Lya Luft*
Na última semana, escrevi,
quinta-feira (como interina do Verissimo, que está de férias), que
andamos demasiadamente parecidos com aquele burro falante que meu pai
gostava de mencionar: fala alto, muitas palavras, grande convicção,
feliz da vida..., sobre assuntos de que pouco ou nada sabe. Ou "para se
fazer de interessante!", dizia minha mãe, já que hoje dei pra citar os
pais.
Mais se entusiasma ainda essa criatura quando, achando-se
original, segue uma parte da manada derrubando conceitos sem analisar,
dando pontapés em filosofias sem entender, fazendo suas necessidades 1 e
2 em cima de coisas que nem consegue avaliar. Algumas manifestações de
leigos ou artistas nesses dias me impressionaram, como alguém comendo
(espero que de mentirinha) um absorvente de onde escorria sangue (espero
que falso). A que levaria isso? Por que estamos tão agressivos,
dispostos a decepar cabeças e cuspir nos outros? Por que assumimos essas
brigas e cruzadas hiperbólicas? Inquietação, medo, indignação, decepção
- confusão mesmo?
Falando com um filósofo (de verdade...) outro
dia, ele me lembrou de que estamos mais para iconoclastas do que para
criadores de boas coisas. Tanto se desfez o conceito de arte, tanto se
destruiu, tanto bancamos os moderninhos e seguimos - sem informação e
humildade, essenciais - o que nos pareciam novidades luminosas, que aos
poucos tudo foi-se esboroando. Cada um fala o que quer, apresenta o que
bem entende, e ai de quem não considerar arte panela de fezes ferventes,
pingolim cortado e outras belezas.
Se estranhamos, vêm os que
vociferam: então vocês defendem a censura? Então vamos quebrar o David
de Michelangelo, cobrir teto e paredes da Capela Sistina... e outros
delírios mais. Um momento, gente! Um pouco de bom senso e humildade faz
bem! Ninguém pensa em censurar arte. Por outro lado, nem todo mundo
quereria suas criancinhas induzidas a manipular uma pessoa nua (que não é
uma escultura...). Em muitas casas, nudez é natural. Não em todas.
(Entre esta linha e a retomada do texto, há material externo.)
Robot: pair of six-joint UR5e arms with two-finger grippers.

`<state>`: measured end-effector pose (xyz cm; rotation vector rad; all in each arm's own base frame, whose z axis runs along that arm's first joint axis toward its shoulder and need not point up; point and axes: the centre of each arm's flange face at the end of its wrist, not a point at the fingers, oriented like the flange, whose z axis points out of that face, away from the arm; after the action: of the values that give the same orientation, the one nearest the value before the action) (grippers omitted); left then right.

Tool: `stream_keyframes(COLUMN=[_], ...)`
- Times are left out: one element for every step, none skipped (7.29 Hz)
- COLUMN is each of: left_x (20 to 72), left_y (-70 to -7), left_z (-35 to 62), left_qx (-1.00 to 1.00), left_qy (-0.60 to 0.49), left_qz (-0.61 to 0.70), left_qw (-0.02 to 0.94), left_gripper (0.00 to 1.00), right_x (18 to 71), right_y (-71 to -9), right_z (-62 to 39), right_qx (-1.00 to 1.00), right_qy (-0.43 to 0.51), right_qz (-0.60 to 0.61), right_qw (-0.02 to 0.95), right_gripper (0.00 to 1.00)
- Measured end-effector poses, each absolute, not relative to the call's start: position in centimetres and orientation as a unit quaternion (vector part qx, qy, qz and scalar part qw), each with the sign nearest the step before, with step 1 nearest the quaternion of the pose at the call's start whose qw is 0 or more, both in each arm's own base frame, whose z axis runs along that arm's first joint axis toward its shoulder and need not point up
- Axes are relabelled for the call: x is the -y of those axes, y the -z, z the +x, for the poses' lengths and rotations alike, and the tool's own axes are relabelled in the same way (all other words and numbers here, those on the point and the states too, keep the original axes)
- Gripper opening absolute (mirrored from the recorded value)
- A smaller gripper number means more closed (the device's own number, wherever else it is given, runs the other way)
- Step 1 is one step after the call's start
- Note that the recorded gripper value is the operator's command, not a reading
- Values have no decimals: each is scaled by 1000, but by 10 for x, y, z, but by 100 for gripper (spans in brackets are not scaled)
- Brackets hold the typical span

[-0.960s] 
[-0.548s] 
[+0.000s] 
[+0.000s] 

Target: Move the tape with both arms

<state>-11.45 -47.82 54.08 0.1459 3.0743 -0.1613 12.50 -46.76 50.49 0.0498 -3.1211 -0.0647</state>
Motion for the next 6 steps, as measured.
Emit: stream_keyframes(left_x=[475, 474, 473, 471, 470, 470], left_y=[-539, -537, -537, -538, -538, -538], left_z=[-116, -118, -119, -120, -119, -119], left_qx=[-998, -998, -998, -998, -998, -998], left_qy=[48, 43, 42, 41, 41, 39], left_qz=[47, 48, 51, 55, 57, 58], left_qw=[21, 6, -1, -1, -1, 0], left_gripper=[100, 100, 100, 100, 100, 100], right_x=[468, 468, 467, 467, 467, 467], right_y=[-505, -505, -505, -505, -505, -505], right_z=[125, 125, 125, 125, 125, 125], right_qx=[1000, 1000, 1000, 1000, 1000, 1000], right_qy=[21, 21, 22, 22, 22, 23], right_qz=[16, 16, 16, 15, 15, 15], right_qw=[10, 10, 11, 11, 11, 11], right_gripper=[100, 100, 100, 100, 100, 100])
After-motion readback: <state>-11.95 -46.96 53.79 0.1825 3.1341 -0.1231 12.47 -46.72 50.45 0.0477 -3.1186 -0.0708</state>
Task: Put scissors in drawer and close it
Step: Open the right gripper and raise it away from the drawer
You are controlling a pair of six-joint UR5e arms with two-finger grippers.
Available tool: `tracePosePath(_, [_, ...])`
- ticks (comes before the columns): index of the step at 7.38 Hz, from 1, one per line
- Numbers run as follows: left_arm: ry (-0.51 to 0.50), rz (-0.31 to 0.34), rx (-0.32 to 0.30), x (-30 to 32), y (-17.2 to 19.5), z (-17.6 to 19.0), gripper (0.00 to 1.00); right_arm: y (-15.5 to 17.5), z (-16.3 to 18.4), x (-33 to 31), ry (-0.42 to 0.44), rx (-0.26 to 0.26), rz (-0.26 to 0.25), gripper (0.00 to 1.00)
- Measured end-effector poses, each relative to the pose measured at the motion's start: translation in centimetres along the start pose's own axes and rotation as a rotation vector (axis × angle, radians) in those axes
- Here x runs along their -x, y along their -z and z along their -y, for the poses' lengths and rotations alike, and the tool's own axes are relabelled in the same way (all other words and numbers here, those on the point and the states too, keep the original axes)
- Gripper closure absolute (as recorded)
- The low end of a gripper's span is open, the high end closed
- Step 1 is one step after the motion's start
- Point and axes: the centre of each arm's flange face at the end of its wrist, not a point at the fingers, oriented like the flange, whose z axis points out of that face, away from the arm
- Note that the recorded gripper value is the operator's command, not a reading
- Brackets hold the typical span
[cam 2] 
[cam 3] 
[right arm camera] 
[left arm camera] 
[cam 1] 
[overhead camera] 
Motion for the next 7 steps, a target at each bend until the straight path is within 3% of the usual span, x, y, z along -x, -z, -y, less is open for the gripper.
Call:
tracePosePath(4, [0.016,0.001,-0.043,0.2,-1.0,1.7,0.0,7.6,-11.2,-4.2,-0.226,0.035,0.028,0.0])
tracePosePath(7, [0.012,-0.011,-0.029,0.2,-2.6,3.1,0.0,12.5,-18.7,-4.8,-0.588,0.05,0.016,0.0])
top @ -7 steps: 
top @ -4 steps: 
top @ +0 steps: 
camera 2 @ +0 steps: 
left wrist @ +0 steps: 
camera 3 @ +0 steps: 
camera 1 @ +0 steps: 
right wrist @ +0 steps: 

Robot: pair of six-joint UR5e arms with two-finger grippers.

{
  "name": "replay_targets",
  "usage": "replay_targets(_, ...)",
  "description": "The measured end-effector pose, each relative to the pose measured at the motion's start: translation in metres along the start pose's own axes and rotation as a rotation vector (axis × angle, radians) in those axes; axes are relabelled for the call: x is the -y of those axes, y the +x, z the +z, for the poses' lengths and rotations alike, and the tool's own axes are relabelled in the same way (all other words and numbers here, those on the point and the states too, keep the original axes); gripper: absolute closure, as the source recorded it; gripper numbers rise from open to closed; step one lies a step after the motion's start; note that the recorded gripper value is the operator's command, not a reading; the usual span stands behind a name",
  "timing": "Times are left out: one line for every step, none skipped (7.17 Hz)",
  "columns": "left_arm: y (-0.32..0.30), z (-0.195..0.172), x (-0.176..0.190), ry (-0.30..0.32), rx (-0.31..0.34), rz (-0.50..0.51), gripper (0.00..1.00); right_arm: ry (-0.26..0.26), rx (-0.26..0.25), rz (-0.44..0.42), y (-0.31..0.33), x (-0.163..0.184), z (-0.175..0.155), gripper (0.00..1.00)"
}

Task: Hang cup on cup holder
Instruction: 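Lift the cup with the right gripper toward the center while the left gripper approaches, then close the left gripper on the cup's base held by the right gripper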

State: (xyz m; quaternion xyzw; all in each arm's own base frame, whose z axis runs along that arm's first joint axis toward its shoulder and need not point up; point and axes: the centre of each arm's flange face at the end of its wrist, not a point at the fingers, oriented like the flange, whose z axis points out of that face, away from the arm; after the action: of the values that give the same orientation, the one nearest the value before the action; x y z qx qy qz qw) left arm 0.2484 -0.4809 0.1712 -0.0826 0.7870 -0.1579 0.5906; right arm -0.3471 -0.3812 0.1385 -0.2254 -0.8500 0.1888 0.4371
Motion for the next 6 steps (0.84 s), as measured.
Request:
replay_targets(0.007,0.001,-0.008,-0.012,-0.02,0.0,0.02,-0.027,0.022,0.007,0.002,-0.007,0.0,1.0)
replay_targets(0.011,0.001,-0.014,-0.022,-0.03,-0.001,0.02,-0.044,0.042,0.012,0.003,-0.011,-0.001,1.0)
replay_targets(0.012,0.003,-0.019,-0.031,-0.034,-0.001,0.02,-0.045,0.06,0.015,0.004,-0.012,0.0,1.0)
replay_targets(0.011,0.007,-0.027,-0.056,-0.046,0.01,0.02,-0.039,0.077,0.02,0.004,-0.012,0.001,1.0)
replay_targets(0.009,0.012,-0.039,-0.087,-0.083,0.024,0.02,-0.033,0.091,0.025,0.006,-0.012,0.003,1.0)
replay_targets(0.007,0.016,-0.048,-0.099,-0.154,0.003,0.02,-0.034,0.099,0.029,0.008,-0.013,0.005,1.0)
Então a primeira lei seria respeitar as diferenças de costumes, assunto
do dia - o que acho muito bom! Mas não precisamos exagerar. Logo, quem
não é gay nem trans nem bi ou poli será objeto de preconceito e terá de
sair às ruas para se defender. Que cansaço.
Melhor prestar
atenção no que acontece aqui neste pobre país, onde até no Supremo reina
confusão, onde está quase decretado que raposas serão julgadas por
raposas, e as galinhas vão se ferrar de maneira fenomenal. Onde a
miséria reina, gente morre de falta de higiene, mulheres dão à luz no
chão, velhos morrem em macas, crianças estão sem escola, e corremos nas
ruas como ratazanas caçadas.
Mas fiquei feliz na última semana
com a conversa, na Federasul, no Tá na Mesa: carinho, respeito,
cumplicidade, ótimas perguntas, e a sensação de que, sem romantismo
algum - como é meu caso em relação ao país -, sempre há uma luz logo
ali. Pode ser só um vaga-lume... mas é luz.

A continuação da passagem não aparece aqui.